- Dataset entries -

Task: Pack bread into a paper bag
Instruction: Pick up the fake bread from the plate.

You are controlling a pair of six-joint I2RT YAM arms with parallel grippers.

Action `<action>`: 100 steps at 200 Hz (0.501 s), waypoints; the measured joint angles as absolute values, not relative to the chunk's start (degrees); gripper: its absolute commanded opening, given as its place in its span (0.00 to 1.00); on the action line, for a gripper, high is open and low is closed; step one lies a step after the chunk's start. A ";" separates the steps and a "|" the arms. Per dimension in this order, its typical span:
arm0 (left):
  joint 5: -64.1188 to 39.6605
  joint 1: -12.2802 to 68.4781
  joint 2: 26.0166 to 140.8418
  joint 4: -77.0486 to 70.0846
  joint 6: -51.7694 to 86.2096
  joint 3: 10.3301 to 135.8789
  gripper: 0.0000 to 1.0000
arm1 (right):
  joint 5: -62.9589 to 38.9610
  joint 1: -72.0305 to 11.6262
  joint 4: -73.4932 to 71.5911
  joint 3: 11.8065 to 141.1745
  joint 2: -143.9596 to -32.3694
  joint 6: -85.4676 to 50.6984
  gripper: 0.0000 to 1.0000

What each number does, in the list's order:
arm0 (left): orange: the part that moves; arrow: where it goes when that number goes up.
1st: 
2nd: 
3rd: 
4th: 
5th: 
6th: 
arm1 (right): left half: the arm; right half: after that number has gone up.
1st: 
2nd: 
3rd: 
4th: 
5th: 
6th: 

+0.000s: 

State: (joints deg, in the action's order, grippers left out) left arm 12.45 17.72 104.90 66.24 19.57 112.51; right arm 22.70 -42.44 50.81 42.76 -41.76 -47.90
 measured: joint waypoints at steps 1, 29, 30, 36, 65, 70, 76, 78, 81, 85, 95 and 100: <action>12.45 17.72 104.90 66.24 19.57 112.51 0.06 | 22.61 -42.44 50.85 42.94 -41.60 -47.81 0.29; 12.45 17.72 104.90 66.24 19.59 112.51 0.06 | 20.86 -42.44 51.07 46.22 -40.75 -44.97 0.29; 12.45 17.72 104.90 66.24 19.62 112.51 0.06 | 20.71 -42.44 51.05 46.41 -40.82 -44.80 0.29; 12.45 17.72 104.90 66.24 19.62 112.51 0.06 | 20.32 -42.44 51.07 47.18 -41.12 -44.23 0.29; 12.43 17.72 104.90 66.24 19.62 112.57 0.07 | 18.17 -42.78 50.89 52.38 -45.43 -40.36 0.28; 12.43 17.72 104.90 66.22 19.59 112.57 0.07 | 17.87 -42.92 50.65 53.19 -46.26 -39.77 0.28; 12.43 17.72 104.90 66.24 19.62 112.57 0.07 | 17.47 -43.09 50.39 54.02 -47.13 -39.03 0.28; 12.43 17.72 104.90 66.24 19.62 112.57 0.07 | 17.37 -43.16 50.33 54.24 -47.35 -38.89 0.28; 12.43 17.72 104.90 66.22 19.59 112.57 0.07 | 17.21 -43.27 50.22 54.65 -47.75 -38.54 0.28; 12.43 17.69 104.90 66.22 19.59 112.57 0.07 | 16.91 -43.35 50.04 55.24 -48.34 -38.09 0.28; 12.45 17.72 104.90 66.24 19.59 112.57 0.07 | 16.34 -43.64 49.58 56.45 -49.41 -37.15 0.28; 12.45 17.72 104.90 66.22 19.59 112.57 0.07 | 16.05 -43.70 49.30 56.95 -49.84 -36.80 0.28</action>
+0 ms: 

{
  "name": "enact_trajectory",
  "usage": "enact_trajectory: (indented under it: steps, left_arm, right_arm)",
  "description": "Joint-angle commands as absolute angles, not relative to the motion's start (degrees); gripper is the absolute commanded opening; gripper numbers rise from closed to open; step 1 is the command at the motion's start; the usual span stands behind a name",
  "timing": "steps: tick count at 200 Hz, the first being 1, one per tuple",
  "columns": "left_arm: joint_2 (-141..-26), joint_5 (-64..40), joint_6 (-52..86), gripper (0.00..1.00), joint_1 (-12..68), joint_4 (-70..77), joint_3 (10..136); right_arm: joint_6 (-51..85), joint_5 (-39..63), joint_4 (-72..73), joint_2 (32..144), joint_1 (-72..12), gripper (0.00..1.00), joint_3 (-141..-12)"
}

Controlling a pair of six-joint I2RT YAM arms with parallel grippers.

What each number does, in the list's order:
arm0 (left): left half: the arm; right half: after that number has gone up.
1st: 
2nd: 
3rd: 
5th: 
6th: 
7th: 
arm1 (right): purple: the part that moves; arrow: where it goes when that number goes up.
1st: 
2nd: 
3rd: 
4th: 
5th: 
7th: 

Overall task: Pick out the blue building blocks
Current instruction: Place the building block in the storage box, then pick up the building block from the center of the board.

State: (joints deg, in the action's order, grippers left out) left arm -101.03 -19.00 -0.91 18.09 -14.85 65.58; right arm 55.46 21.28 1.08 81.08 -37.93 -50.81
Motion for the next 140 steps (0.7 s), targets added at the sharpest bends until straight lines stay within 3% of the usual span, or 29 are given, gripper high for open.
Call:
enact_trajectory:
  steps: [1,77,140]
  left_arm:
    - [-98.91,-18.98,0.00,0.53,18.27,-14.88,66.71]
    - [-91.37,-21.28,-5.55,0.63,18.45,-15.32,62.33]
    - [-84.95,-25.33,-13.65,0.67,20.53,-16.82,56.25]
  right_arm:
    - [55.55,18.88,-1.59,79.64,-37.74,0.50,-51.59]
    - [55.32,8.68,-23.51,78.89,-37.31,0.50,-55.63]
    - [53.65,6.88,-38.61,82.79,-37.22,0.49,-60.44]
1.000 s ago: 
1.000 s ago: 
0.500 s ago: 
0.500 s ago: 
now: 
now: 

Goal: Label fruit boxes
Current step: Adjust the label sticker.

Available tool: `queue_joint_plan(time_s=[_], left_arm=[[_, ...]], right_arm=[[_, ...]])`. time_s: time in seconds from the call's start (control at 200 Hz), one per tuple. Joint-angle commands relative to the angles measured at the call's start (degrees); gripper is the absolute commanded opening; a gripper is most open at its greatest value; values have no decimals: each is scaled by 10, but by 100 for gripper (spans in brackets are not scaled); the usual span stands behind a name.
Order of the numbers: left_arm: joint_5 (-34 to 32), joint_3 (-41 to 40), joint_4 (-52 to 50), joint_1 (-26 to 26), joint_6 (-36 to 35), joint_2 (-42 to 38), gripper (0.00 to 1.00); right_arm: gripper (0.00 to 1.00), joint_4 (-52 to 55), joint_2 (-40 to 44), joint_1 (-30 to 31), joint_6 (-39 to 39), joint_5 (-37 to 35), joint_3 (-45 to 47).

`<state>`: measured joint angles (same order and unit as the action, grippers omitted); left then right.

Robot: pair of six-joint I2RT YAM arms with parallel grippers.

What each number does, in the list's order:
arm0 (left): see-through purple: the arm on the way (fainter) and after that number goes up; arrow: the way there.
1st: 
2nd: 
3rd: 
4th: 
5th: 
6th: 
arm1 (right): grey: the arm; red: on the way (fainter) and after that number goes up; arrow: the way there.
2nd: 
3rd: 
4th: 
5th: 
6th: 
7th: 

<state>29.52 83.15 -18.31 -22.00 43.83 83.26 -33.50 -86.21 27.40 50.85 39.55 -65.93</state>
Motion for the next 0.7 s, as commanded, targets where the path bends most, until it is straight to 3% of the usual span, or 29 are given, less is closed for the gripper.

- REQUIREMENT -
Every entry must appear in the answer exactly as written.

- EXERCISE OUTPUT -
Task: Pack bread into a paper bag
Instruction: Pick up the fake bread from the plate.

You are controlling a pair of six-joint I2RT YAM arms with parallel grippers.

Action `<action>`: 100 steps at 200 Hz (0.501 s), waypoints; the measured joint angles as absolute values, not relative to the chunk's start (degrees); gripper: its absolute commanded opening, given as its place in its span (0.00 to 1.00); on the action line, for a gripper, high is open and low is closed; step one lies a step after the chunk's start. A ";" separates the steps and a "|" the arms. Per dimension in this order, its typical span:
arm0 (left):
  joint 5: -64.1188 to 39.6605
  joint 1: -12.2802 to 68.4781
  joint 2: 26.0166 to 140.8418
  joint 4: -77.0486 to 70.0846
  joint 6: -51.7694 to 86.2096
  joint 3: 10.3301 to 135.8789
  gripper: 0.0000 to 1.0000
arm1 (right):
  joint 5: -62.9589 to 38.9610
  joint 1: -72.0305 to 11.6262
  joint 4: -73.4932 to 71.5911
  joint 3: 11.8065 to 141.1745
  joint 2: -143.9596 to -32.3694
  joint 6: -85.4676 to 50.6984
  gripper: 0.0000 to 1.0000

What each number does, in the list's order:
arm0 (left): orange: the part that moves; arrow: where it goes when that number goes up.
1st: 
2nd: 
3rd: 
4th: 
5th: 
6th: 
arm1 (right): left half: the arm; right half: after that number has gone up.
1st: 
2nd: 
3rd: 
4th: 
5th: 
6th: 

+0.000s: 

State: (joints deg, in the action's order, grippers left out) left arm 12.45 17.72 104.90 66.24 19.57 112.51; right arm 22.70 -42.44 50.81 42.76 -41.76 -47.90
 measured: joint waypoints at steps 1, 29, 30, 36, 65, 70, 76, 78, 81, 85, 95 and 100: <action>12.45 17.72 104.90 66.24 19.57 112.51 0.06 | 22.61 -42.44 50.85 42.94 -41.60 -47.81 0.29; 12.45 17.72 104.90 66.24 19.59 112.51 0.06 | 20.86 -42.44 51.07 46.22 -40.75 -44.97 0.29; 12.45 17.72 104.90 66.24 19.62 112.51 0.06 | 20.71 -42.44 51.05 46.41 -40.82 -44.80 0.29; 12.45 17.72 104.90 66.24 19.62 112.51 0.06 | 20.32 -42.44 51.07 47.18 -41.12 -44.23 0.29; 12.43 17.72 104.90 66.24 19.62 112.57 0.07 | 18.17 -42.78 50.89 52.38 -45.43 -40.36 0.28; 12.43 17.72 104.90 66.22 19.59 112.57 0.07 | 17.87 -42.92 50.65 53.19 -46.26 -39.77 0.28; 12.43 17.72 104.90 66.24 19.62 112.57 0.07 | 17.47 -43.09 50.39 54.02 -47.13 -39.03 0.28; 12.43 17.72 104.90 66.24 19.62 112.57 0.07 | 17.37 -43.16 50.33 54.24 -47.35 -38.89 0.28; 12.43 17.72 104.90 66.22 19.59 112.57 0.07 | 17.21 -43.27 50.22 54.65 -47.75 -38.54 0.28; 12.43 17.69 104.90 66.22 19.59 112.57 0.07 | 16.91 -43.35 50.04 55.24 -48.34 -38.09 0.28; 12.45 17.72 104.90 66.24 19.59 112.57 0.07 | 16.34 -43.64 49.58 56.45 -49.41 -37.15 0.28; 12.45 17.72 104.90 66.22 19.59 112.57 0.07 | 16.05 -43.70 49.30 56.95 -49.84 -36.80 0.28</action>
+0 ms: 

{
  "name": "enact_trajectory",
  "usage": "enact_trajectory: (indented under it: steps, left_arm, right_arm)",
  "description": "Joint-angle commands as absolute angles, not relative to the motion's start (degrees); gripper is the absolute commanded opening; gripper numbers rise from closed to open; step 1 is the command at the motion's start; the usual span stands behind a name",
  "timing": "steps: tick count at 200 Hz, the first being 1, one per tuple",
  "columns": "left_arm: joint_2 (-141..-26), joint_5 (-64..40), joint_6 (-52..86), gripper (0.00..1.00), joint_1 (-12..68), joint_4 (-70..77), joint_3 (10..136); right_arm: joint_6 (-51..85), joint_5 (-39..63), joint_4 (-72..73), joint_2 (32..144), joint_1 (-72..12), gripper (0.00..1.00), joint_3 (-141..-12)"
}

Controlling a pair of six-joint I2RT YAM arms with parallel grippers.

What each number does, in the list's order:
arm0 (left): left half: the arm; right half: after that number has gone up.
1st: 
2nd: 
3rd: 
5th: 
6th: 
7th: 
arm1 (right): purple: the part that moves; arrow: where it goes when that number goes up.
1st: 
2nd: 
3rd: 
4th: 
5th: 
7th: 

Overall task: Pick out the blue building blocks
Current instruction: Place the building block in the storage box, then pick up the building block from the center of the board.

State: (joints deg, in the action's order, grippers left out) left arm -101.03 -19.00 -0.91 18.09 -14.85 65.58; right arm 55.46 21.28 1.08 81.08 -37.93 -50.81
Motion for the next 140 steps (0.7 s), targets added at the sharpest bends until straight lines stay within 3% of the usual span, or 29 are given, gripper high for open.
Call:
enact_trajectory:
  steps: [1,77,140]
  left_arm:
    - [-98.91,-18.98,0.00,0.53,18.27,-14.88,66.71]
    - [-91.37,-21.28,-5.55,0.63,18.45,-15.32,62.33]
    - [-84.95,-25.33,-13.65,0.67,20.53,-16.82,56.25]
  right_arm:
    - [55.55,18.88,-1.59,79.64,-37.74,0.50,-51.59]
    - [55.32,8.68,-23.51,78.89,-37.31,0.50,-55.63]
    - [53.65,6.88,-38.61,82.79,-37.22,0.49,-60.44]
1.000 s ago: 
1.000 s ago: 
0.500 s ago: 
0.500 s ago: 
now: 
now: 

Goal: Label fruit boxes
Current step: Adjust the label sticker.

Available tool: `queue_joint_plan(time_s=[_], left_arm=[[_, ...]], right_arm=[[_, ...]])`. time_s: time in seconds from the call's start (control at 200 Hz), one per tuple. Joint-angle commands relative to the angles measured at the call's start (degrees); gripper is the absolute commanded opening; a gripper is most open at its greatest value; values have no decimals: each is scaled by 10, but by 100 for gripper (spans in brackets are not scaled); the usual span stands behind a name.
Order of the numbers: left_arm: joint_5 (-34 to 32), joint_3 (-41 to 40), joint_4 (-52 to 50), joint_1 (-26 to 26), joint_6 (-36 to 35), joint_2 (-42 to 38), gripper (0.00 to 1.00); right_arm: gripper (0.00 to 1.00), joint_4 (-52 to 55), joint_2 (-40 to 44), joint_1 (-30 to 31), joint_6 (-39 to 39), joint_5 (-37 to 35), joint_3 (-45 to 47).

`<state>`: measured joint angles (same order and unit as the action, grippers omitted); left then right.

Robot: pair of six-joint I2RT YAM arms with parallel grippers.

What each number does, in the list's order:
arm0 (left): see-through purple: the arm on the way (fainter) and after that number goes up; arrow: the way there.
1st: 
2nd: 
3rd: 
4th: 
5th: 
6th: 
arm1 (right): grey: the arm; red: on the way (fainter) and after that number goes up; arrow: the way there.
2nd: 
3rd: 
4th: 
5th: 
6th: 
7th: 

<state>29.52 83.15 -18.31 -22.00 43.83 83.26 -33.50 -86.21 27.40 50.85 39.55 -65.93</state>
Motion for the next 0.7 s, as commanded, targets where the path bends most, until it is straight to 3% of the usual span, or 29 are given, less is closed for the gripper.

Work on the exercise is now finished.